Avec l'article 42, nous abordons la question de la tarification à l'activité – la T2A – et celle de la convergence entre les établissements du public et du privé, deux points très importants de ce projet de loi.
Nos positions sont connues, mais je veux les rappeler avec le plus de solennité possible – même si je le fais très rapidement et en style télégraphique – puisque je n'ai pas eu le sentiment d'avoir été entendu précédemment.
Premièrement, nous étions favorables, dans son principe, à la T2A. Des années après sa mise en oeuvre, nous ne comprenons toujours pas pourquoi on n'en corrige pas ses effets tarifaires, de manière à prendre en compte les problèmes sociaux ou psychiatriques associés à certaines maladies. Il faut faire évoluer les tarifs de manière à mieux tenir compte des actes sociopsychiatriques et, plus globalement, les actes médicaux faisant appel à des prestations intellectuelles par opposition aux actes dits techniques.

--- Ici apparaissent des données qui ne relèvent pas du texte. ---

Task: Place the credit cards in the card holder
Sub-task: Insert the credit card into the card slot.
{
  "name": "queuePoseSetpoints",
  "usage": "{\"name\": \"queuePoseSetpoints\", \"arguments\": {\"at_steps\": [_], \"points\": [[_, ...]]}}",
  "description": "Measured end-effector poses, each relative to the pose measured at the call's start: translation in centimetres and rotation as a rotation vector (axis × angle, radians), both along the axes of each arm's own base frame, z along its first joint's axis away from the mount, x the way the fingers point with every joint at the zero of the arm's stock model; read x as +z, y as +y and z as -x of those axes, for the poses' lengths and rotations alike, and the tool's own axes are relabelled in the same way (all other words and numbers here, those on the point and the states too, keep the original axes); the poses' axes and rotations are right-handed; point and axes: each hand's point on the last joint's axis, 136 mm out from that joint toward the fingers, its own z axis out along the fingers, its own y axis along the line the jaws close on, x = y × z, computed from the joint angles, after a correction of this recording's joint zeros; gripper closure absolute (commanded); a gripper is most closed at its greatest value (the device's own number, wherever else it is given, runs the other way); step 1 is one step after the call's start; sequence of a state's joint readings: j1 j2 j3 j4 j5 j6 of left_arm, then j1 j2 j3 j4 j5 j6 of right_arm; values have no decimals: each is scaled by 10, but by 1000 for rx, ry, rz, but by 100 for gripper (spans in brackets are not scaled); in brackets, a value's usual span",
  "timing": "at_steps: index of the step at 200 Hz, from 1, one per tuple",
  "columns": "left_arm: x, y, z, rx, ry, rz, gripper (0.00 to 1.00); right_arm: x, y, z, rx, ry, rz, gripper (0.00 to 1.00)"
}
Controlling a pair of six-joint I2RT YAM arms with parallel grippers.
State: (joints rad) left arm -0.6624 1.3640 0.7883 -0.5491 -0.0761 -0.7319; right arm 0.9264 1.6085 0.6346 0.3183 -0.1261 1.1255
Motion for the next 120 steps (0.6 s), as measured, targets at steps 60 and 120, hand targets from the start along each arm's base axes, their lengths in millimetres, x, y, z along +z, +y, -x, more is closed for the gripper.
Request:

Or la tarification actuelle favorise outrageusement les actes techniques, ce qui entraîne des déséquilibres dans les pratiques médicales. Comme cela ne semble pas être intentionnel, je ne comprends pas pourquoi on ne rectifie pas cette tendance qui favorise une médecine ou une chirurgie technicienne, porteuse souvent d'effets inflationnistes et parfois de risques iatrogènes.
Qui plus est, cette T2A intervient dans un contexte de pénurie budgétaire qui pèse sur nos hôpitaux publics. Cela crée dans un certain nombres de CHU ou d'hôpitaux de proximité, des tensions qui conduisent les personnels à douter de l'avenir du service public.
Deuxième point : le principe de convergence entre les établissements du public et du privé. Je pensais que le Gouvernement avait pris la sage décision – insuffisante à mes yeux, mais néanmoins sage – de ne pas aller plus loin dans ce domaine. Il semblerait que ce ne soit pas le cas, puisqu'un amendement gouvernemental tend à faire redémarrer le mouvement.
J'aimerais que nos collègues se rendent compte de la situation dans laquelle nous nous retrouvons, quelques années après l'application de ce principe de convergence. Dans le domaine de la santé, la France est le pays européen où le secteur privé à but lucratif tient, et de loin, la place la plus importante en matière d'offre hospitalière. Ni en Allemagne, ni en Grande-Bretagne, ni dans aucun pays scandinave, on n'observe un tel taux de pénétration des cliniques privées à but lucratif, notamment – évidemment – en chirurgie programmée ou en hémodialyse.
De plus, ce secteur des cliniques privées est en pleine restructuration. Le modèle traditionnel – la clinique fondée par un médecin ou un chirurgien – est en train de disparaître. On assiste désormais à une entrée massive de fonds de pension anglo-saxons : ils ont déjà racheté des milliers et des milliers de lits, au point de représenter aujourd'hui plus de 30 % de l'hospitalisation privée en France.
Parmi ces acteurs on trouve la Générale de Santé – souvent décriée – mais aussi des fonds d'investissements présents aux États-Unis et en Europe comme Apax Partners qui possèdent plus de 6 000 lits, ou Blackstone qui vient d'acheter plus de 3 200 lits et s'apprête à reprendre quarante établissements supplémentaires.
Or la règle, pour ces grands groupes financiers, est au minimum un taux de retour sur investissement à deux chiffres – probablement de l'ordre, en l'occurrence, de 18 à 20 %.
Que l'on ne néglige pas les problèmes de compétitivité, soit, mais que l'État ne se montre pas meilleur stratège, et surtout ne soit pas capable d'empêcher ce secteur de devenir un lieu de pur profit, pose un problème majeur auquel nous devrions, sur tous les bancs de cet hémicycle, être sensibles. Bref, il y a des dérapages et, en développant le processus de convergence, le Gouvernement aggrave une situation qui se révélera bientôt irrécupérable.
Nous nous sommes fixé des règles de travail que je respecte : je n'interviendrai donc plus lors de la discussion des amendements, mais je tenais à interpeller solennellement l'ensemble de nos collègues sur cette question majeure.